In one embodiment of the present specification, the electron donor is PBDB-T.

In one embodiment of the present specification, the mass ratio of the electron donor and the electron acceptor may be 1:2 to 2:1, preferably 1:1.5 to 1.5:1, more preferably 1:1. there is.

In one embodiment of the present specification, the electron donor and electron acceptor may constitute a bulk heterojunction (BHJ). A bulk heterojunction means that an electron donor material and an electron acceptor material are mixed with each other in the photoactive layer.

In one embodiment of the present specification, the electron donor may be a p-type organic compound layer, and the electron acceptor may be an n-type organic compound layer.

In one embodiment of the present specification, the first electrode is an anode, and the second electrode is a cathode.
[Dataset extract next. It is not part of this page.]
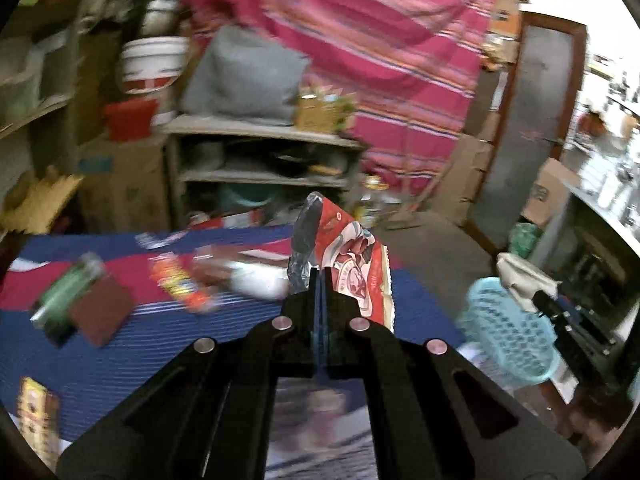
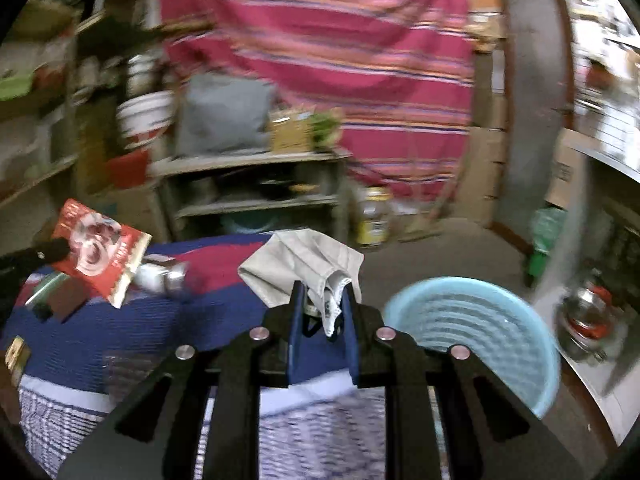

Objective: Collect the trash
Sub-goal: 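Carry the cloth and red wrapper over the blue basket and release both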

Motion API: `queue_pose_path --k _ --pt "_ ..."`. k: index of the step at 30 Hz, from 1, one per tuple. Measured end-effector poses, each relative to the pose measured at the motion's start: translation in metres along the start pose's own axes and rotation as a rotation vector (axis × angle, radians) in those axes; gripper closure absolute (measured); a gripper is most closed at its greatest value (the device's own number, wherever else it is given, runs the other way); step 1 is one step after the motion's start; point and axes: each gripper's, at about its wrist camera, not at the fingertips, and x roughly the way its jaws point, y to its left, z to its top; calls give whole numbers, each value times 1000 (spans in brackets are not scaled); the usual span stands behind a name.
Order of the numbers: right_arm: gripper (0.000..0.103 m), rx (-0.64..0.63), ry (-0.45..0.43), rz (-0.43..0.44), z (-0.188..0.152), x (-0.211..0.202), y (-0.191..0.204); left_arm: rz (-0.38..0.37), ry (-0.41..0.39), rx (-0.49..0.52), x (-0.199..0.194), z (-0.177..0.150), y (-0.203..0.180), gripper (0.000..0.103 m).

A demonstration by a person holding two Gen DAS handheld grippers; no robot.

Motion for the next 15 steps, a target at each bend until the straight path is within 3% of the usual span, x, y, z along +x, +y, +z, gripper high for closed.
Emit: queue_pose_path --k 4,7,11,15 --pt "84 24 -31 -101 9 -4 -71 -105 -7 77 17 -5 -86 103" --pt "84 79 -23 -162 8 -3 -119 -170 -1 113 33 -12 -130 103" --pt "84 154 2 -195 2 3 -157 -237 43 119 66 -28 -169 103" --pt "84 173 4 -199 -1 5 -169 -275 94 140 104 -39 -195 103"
In another embodiment, the first electrode is a cathode, and the second electrode is an anode.

In another embodiment, the organic solar cell may be arranged in the order of an anode, a hole transport layer, a photoactive layer, an electron transport layer, and a cathode, or may be arranged in the order of a cathode, an electron transport layer, a photoactive layer, a hole transport layer, and an anode. , but not limited thereto.
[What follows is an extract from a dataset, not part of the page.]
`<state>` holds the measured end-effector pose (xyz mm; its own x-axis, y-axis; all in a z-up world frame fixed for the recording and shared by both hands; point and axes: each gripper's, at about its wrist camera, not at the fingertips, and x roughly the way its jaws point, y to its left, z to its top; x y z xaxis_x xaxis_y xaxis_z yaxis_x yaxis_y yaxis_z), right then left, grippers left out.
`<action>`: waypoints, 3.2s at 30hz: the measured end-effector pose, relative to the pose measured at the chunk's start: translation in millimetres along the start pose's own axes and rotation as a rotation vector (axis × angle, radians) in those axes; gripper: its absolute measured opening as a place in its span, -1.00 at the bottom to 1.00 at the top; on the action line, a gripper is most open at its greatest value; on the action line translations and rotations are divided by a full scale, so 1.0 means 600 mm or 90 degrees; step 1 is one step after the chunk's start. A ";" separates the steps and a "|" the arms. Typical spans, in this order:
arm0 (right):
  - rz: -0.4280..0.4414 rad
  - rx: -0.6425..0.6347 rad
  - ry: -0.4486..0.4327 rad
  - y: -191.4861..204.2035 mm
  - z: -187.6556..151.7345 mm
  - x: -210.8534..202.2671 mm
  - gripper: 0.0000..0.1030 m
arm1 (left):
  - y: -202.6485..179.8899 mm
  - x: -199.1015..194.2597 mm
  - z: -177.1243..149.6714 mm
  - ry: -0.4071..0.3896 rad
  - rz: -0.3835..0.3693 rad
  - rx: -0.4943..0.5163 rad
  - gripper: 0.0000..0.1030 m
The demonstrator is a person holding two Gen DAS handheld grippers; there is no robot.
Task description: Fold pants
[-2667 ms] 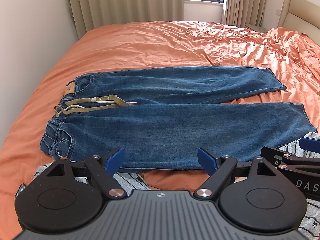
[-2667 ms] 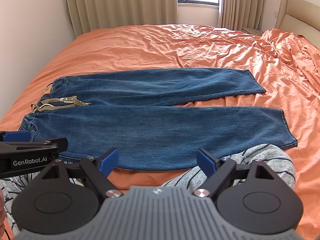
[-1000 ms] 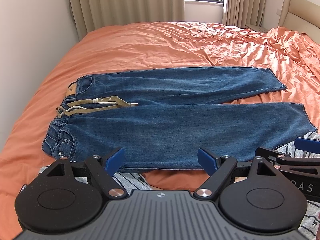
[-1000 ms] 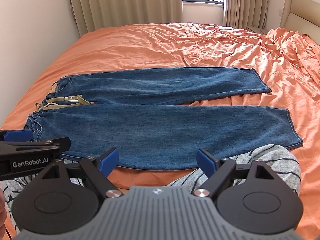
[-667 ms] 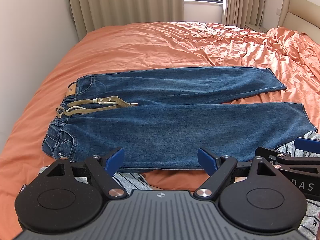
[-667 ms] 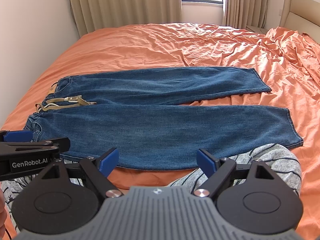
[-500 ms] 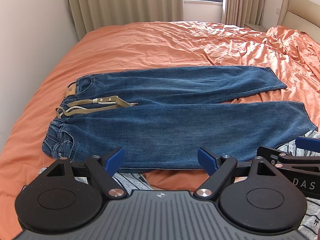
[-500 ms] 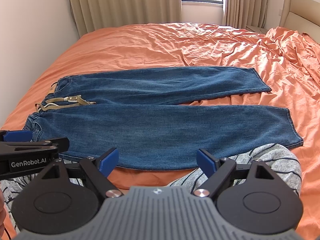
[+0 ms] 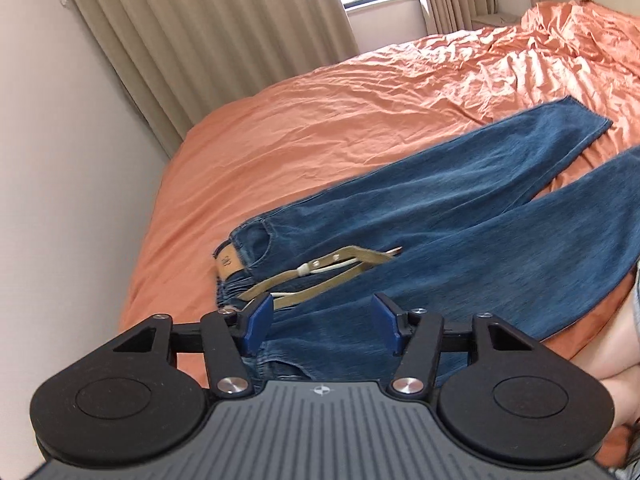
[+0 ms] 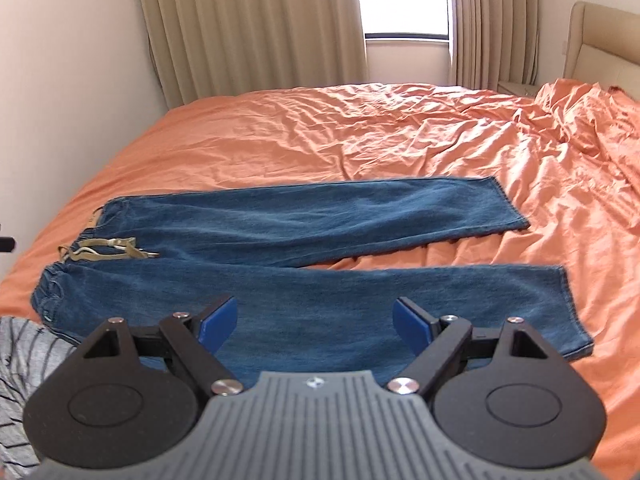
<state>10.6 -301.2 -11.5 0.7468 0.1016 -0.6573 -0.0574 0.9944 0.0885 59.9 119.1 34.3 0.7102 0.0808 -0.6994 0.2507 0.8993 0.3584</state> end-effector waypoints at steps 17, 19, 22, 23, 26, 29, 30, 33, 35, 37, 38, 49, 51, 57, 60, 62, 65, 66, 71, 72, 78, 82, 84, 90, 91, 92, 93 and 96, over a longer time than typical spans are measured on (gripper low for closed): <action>-0.146 -0.015 0.064 -0.159 0.071 0.018 0.57 | 0.033 0.233 -0.225 0.210 -0.083 0.500 0.13; -0.145 0.015 0.071 -0.182 0.078 0.018 0.57 | 0.027 0.241 -0.236 0.199 -0.101 0.523 0.14; -0.153 0.044 0.087 -0.214 0.087 0.019 0.57 | 0.018 0.263 -0.245 0.204 -0.106 0.510 0.24; -0.157 0.047 0.097 -0.225 0.088 0.020 0.57 | 0.016 0.267 -0.247 0.202 -0.114 0.503 0.30; -0.173 0.038 0.121 -0.251 0.087 0.022 0.57 | 0.021 0.275 -0.240 0.198 -0.117 0.461 0.37; -0.182 0.024 0.136 -0.281 0.085 0.022 0.57 | 0.024 0.279 -0.236 0.206 -0.112 0.426 0.15; -0.188 0.019 0.140 -0.290 0.085 0.023 0.57 | 0.024 0.279 -0.234 0.207 -0.108 0.415 0.07; -0.212 -0.007 0.153 -0.314 0.083 0.023 0.57 | 0.017 0.271 -0.224 0.188 -0.078 0.395 -0.19; -0.215 -0.035 0.167 -0.329 0.081 0.022 0.57 | 0.023 0.257 -0.208 0.173 -0.065 0.373 -0.33; -0.210 -0.083 0.188 -0.338 0.076 0.024 0.57 | 0.035 0.238 -0.186 0.156 -0.057 0.333 -0.50; -0.206 -0.112 0.198 -0.341 0.072 0.027 0.57 | 0.039 0.238 -0.167 0.152 -0.052 0.311 -0.53; -0.176 -0.384 0.325 -0.364 -0.011 0.081 0.10 | 0.030 0.220 -0.022 0.088 0.077 0.238 -0.67; -0.157 -0.409 0.333 -0.366 -0.028 0.095 -0.14 | 0.029 0.225 -0.002 0.089 0.097 0.224 -0.69; -0.103 -0.484 0.319 -0.348 -0.070 0.143 -0.23 | 0.029 0.232 0.037 0.108 0.142 0.190 -0.70; -0.071 -0.511 0.324 -0.341 -0.080 0.162 -0.23 | 0.029 0.234 0.047 0.111 0.159 0.174 -0.70; -0.054 -0.539 0.317 -0.334 -0.087 0.166 -0.23 | 0.031 0.235 0.049 0.114 0.164 0.162 -0.70; -0.031 -0.573 0.316 -0.327 -0.095 0.170 -0.23 | 0.036 0.242 0.055 0.126 0.170 0.135 -0.70; -0.021 -0.583 0.324 -0.325 -0.099 0.171 -0.23 | 0.037 0.244 0.058 0.129 0.171 0.128 -0.70; 0.001 -0.617 0.325 -0.324 -0.120 0.183 -0.27 | 0.037 0.251 0.067 0.144 0.181 0.105 -0.70; 0.002 -0.621 0.319 -0.323 -0.123 0.187 -0.32 | 0.037 0.252 0.068 0.147 0.182 0.104 -0.70; 0.017 -0.660 0.301 -0.311 -0.141 0.209 -0.44 | 0.036 0.252 0.073 0.159 0.183 0.095 -0.70; 0.001 -0.682 0.292 -0.307 -0.155 0.215 -0.79 | 0.039 0.260 0.072 0.167 0.182 0.094 -0.70; -0.018 -0.681 0.272 -0.306 -0.155 0.214 -0.91 | 0.040 0.259 0.072 0.167 0.182 0.091 -0.70; -0.099 -0.630 0.184 -0.309 -0.097 0.194 -1.00 | 0.046 0.253 0.071 0.151 0.186 0.073 -0.70; -0.109 -0.618 0.168 -0.309 -0.081 0.190 -1.00 | 0.048 0.252 0.070 0.146 0.188 0.071 -0.71; -0.119 -0.605 0.148 -0.309 -0.063 0.188 -1.00 | 0.050 0.251 0.071 0.141 0.189 0.069 -0.71; -0.129 -0.599 0.130 -0.308 -0.048 0.185 -1.00 | 0.054 0.250 0.072 0.134 0.190 0.065 -0.71; -0.169 -0.596 0.084 -0.305 -0.001 0.185 -1.00 | 0.067 0.246 0.080 0.117 0.197 0.054 -0.71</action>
<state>103.5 -471.6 -101.1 0.7341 -0.1828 -0.6540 -0.4431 0.6009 -0.6653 206.2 146.8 -24.8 0.6331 0.4262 -0.6462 0.1008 0.7822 0.6148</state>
In one embodiment of the present specification, the organic solar cell has a normal structure. In the normal structure, a substrate, a first electrode, a hole transport layer, an organic material layer including a photoactive layer, an electron transport layer, and a second electrode may be sequentially stacked.

In one embodiment of the present specification, the organic solar cell has an inverted structure. In the inverted structure, a substrate, a first electrode, an electron transport layer, an organic material layer including a photoactive layer, a hole transport layer, and a second electrode may be sequentially stacked.
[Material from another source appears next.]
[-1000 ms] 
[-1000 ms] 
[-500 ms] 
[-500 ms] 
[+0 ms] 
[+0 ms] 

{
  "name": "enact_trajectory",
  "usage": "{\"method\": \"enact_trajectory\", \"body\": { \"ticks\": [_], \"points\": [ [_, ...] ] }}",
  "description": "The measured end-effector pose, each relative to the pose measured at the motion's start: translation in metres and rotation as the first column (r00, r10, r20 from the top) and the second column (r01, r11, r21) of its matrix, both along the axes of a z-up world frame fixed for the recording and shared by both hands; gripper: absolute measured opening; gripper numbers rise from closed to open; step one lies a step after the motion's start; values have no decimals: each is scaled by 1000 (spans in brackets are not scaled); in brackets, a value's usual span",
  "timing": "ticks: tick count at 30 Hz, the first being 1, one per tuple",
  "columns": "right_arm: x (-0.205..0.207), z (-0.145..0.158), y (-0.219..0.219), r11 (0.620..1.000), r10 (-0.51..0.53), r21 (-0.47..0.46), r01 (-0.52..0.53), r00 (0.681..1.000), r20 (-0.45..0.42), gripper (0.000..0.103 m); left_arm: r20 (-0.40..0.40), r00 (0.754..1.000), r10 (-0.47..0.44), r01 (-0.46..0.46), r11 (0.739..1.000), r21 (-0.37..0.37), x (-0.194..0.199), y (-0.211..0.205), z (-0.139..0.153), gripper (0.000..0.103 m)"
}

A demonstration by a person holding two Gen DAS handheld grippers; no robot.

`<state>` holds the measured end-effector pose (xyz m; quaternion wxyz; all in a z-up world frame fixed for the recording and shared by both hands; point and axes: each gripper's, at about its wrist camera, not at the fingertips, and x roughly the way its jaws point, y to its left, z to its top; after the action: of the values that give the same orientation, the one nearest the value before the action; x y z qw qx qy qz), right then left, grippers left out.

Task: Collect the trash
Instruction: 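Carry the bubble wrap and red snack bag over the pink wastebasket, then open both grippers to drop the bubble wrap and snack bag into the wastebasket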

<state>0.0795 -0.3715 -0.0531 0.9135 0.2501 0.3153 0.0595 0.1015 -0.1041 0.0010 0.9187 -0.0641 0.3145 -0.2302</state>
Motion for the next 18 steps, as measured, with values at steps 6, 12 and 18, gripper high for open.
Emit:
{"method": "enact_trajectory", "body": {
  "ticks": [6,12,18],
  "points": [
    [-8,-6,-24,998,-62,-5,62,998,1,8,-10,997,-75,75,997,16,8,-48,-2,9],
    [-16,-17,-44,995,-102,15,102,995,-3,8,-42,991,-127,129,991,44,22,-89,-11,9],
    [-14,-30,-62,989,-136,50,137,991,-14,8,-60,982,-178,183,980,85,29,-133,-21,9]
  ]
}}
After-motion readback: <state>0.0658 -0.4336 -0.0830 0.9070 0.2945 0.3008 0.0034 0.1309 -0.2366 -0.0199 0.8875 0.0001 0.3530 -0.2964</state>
1 is a diagram illustrating an organic solar cell 100 according to an exemplary embodiment of the present specification. According to FIG. 1, in the organic solar device 100, when light is incident from the side of the first electrode 101 and/or the second electrode 105 and the photoactive layer 103 absorbs light in the entire wavelength range, excitons are generated from the inside. this can be created. Excitons are separated into holes and electrons in the photoactive layer 103, and the separated holes move toward the anode, which is one of the first electrode 101 and the second electrode 105, and the separated electrons move to the first electrode 101 and the second electrode 105. It moves to the other one of the second electrodes 105, that is, the cathode, so that current can flow through the organic solar cell.

In one embodiment of the present specification, the organic solar cell has a tandem structure. In this case, the organic solar cell may include two or more photoactive layers.

An organic solar cell according to an exemplary embodiment of the present specification may have one or more photoactive layers.

In another exemplary embodiment, a buffer layer may be provided between the photoactive layer and the hole transport layer or between the photoactive layer and the electron transport layer. At this time, a hole injection layer may be further provided between the anode and the hole transport layer. In addition, an electron injection layer may be further provided between the cathode and the electron transport layer.

In one embodiment of the present specification, the substrate may be a glass substrate or a transparent plastic substrate having excellent transparency, surface smoothness, ease of handling, and waterproofness, but is not limited thereto, and is limited as long as it is a substrate commonly used in organic solar cells. It doesn't work. Specifically, there are glass, PET (polyethylene terephthalate), PEN (polyethylene naphthalate), PP (polypropylene), PI (polyimide), and TAC (triacetyl cellulose). It is not limited to this.

The material of the first electrode may be a material that is transparent and has excellent conductivity, but is not limited thereto. For example, metals such as vanadium, chromium, copper, zinc, and gold or alloys thereof; metal oxides such as zinc oxide, indium oxide, indium tin oxide (ITO), and indium zinc oxide (IZO); combinations of metals and oxides such as ZnO:Al or SnO ₂ :Sb; and conductive polymers such as poly(3-methylthiophene), poly[3,4-(ethylene-1,2-dioxy)thiophene] (PEDOT), polypyrrole, and polyaniline, but are not limited thereto. .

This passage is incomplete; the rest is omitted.